Congress Reaches Agreement To Punish Russia For Election Meddling

by Lilli Petersen
Zach Gibson/Getty Images

Congress has reached an agreement about legislation to sanction Russia as punishment for its interference in the 2016 presidential election, The New York Times reported on Saturday.

Legislators announced on July 22 that the House and Senate had reached a deal on the proposed legislation, which the House is expected to vote on Tuesday. The bill reportedly has bipartisan support across Congress.

The new bill also prevents the president from adjusting the sanctions without lawmakers' consent, despite the White House's arguments that President Trump needed to be able to ease or lift the sanctions for diplomatic flexibility.

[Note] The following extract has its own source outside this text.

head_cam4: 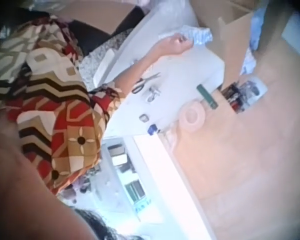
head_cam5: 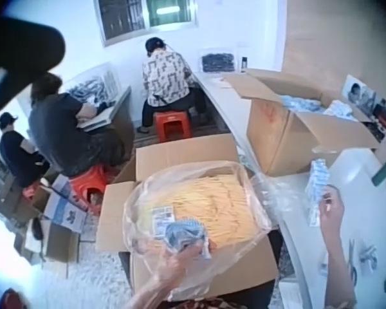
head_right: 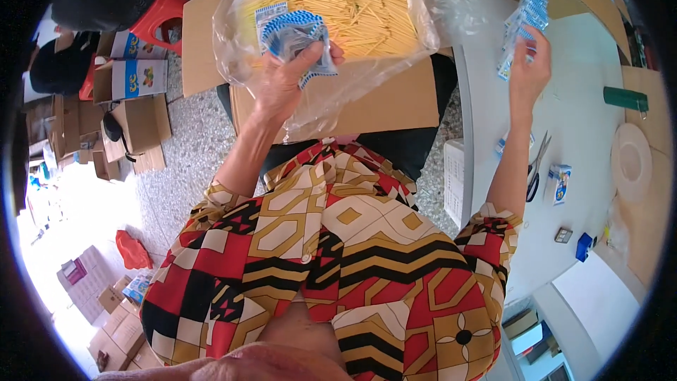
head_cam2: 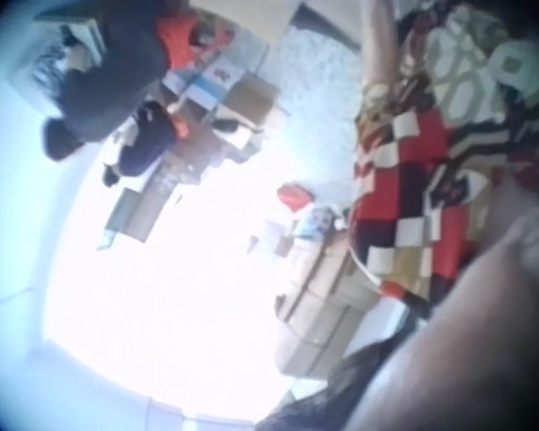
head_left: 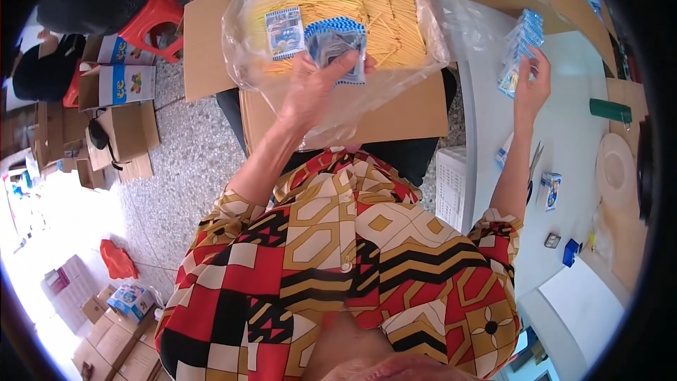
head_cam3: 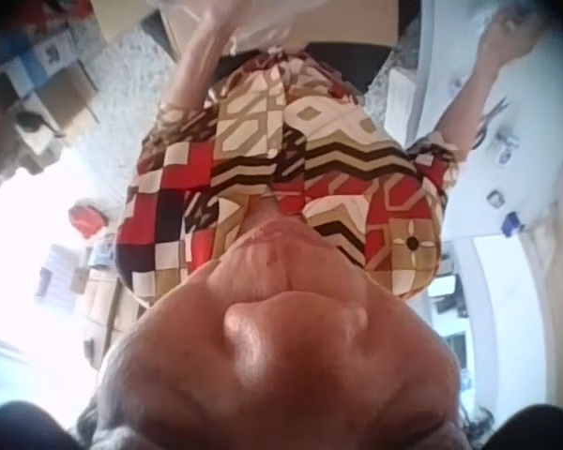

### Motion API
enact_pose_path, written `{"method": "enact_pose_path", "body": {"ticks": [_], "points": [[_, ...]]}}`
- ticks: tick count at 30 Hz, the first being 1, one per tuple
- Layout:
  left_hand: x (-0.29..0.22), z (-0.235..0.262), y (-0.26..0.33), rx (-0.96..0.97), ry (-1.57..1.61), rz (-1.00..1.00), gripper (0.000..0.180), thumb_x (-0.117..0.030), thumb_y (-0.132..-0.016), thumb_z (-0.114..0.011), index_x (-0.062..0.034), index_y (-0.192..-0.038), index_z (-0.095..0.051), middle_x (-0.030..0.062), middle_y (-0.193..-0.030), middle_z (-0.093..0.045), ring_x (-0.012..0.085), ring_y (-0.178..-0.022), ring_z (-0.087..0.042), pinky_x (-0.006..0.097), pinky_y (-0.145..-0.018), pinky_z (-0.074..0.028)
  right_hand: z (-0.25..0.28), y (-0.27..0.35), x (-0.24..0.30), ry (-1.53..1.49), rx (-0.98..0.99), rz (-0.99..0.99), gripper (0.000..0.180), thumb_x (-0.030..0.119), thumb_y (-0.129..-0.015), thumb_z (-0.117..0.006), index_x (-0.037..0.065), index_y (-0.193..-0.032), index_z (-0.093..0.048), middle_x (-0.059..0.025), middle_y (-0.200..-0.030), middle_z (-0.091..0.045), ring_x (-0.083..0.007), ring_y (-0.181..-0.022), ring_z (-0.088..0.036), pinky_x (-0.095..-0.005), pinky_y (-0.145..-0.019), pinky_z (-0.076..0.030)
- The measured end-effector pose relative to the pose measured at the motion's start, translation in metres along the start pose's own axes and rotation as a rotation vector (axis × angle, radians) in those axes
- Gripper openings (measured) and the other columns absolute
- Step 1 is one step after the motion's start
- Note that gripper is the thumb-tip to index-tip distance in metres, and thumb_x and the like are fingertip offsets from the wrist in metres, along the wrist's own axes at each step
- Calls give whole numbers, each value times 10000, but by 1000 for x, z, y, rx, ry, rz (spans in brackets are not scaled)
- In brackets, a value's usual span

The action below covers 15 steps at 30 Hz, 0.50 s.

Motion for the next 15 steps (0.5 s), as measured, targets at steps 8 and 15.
{"method": "enact_pose_path", "body": {"ticks": [8,15], "points": [[-4,5,3,-8,-36,-92,113,-67,-803,-652,-16,-899,-624,57,-776,-657,121,-710,-613,278,-670,-500,-96,43,187,-598,713,70,198,61,-790,-631,41,-984,-595,-32,-941,-595,-109,-848,-554,-250,-774,-441],[-6,16,9,-125,-110,-131,86,-8,-769,-664,-21,-853,-650,-7,-769,-646,49,-674,-566,210,-619,-474,-86,50,239,-456,437,488,252,66,-681,-731,59,-902,-610,-52,-926,-567,-151,-758,-572,-258,-642,-480]]}}
Point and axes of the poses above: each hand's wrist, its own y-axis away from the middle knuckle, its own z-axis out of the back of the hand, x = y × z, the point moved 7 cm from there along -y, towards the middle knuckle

The sanctions are intended to punish Russia for its interference in the 2016 presidential election.

The U.S. intelligence community is in agreement that Russia meddled in the election through cyberattacks and fake news. President Trump has long expressed skepticism of those conclusions, saying as recently as July 6 that “it was probably other people and/or countries… nobody really knows for sure.”

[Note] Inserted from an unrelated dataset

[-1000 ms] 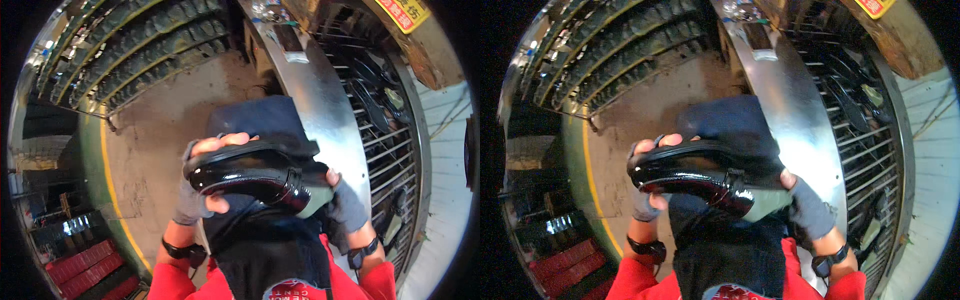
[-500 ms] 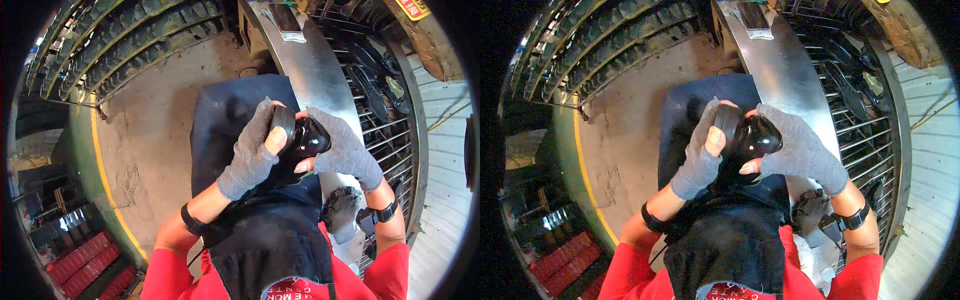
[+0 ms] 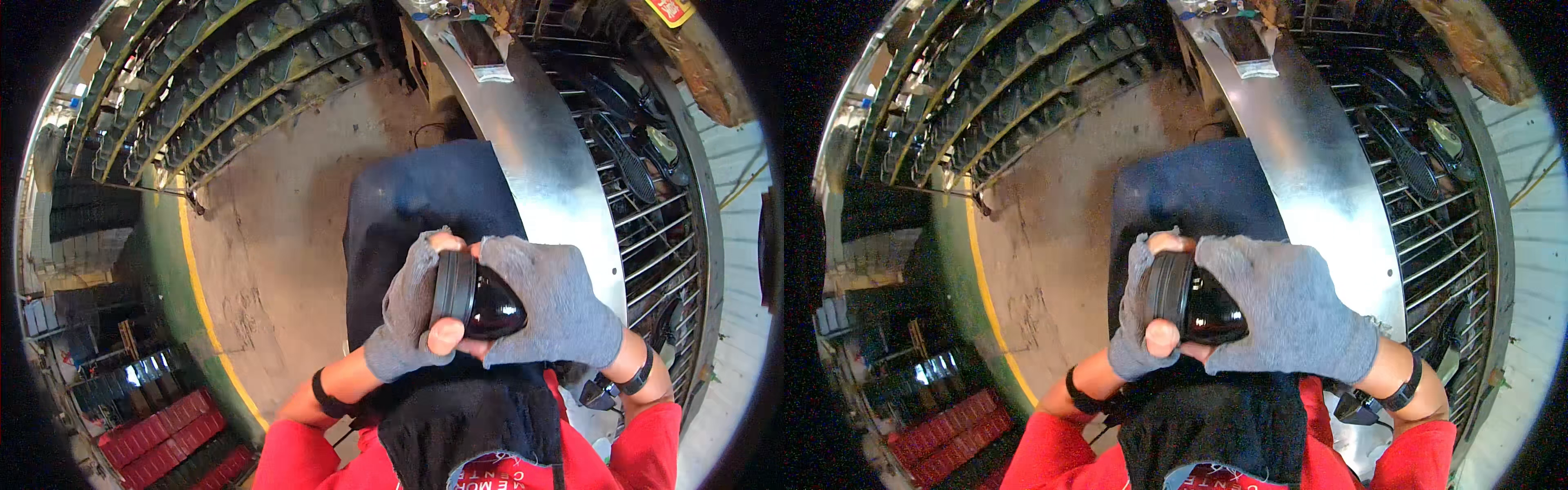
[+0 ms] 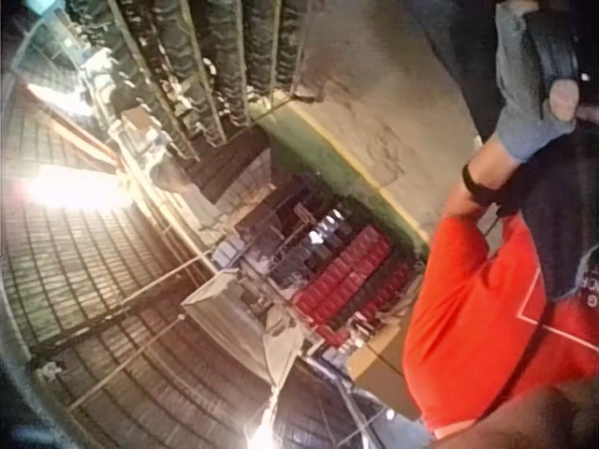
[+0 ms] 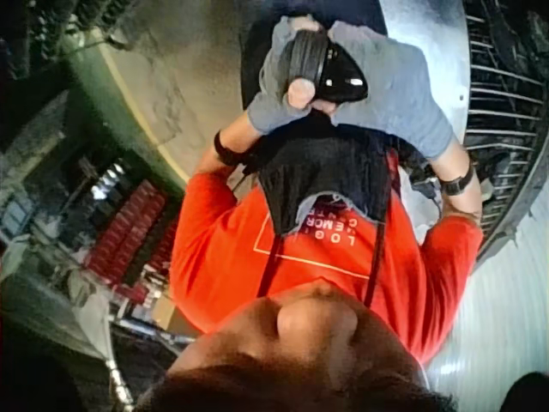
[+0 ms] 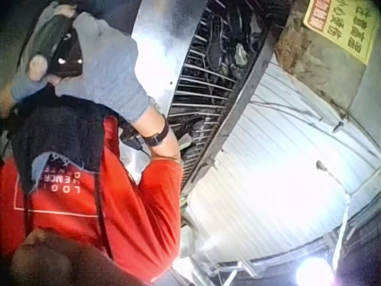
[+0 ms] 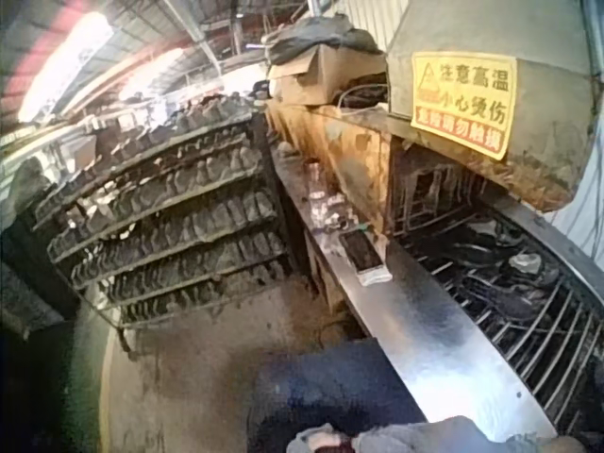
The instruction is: Polishing a series of black dress shoes using a rag and putting them on a conveyor.
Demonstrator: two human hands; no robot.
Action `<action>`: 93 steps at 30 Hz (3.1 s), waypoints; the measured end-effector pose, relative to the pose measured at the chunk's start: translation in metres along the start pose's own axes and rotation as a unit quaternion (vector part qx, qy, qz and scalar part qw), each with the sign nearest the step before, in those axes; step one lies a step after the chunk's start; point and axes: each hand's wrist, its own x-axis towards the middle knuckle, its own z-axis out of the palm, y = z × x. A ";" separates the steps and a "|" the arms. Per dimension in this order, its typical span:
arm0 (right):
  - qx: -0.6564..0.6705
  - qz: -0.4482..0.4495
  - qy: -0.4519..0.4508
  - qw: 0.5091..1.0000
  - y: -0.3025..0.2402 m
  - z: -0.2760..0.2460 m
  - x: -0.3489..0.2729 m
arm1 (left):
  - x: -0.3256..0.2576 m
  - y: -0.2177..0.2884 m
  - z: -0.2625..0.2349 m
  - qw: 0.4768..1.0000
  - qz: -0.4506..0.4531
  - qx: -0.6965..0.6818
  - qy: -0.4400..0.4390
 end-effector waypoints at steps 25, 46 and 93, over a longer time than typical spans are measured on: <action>-0.044 -0.093 -0.134 0.986 -0.023 0.002 -0.022 | -0.006 0.025 0.000 0.983 -0.031 -0.165 -0.073; -0.044 -0.368 -0.178 0.912 -0.039 0.099 0.038 | 0.046 -0.027 -0.024 0.802 -0.281 -0.525 0.040; 0.624 0.167 0.036 0.763 0.019 0.112 -0.001 | 0.014 0.078 -0.054 0.984 -0.143 0.003 0.108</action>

Trump is also friendly with Russian president Vladimir Putin, at one point suggesting that the United States and Russia partner on cybersecurity.

Steffen Kugler /BPA via Getty Images

The sanctions would punish Russia for its election interference, as well as human rights abuses, military activity in Ukraine and Crimea, and cybersecurity attacks.

The bill is also paired with sanctions against Iran and North Korea, which could leave Trump torn if able to veto — though his administration does not want to lose control over sanctions against Russia, Trump has called for tougher sanctions against both Iran and North Korea.

However, Trump might not even have the chance to kill the sanctions.

The bill is an adjusted version of a sanctions bill that the Senate voted on in June, which passed with a strong majority of 98-2. With bipartisan support for the bill, there's a chance that it could pass both chambers of Congress with enough support to bypass a veto, meaning that Trump would effectively have no choice but to sign it, according to CNN.

The New York Times noted that two anonymous senior administration officials said that they "could not imagine" Trump not signing it in the current political climate, no matter how he felt about it. However, The Times then hedged their bets, noting that Trump "retains the capacity to surprise." He does at that.

Legislators are reportedly hoping to get the bill to Trump's desk before the August recess.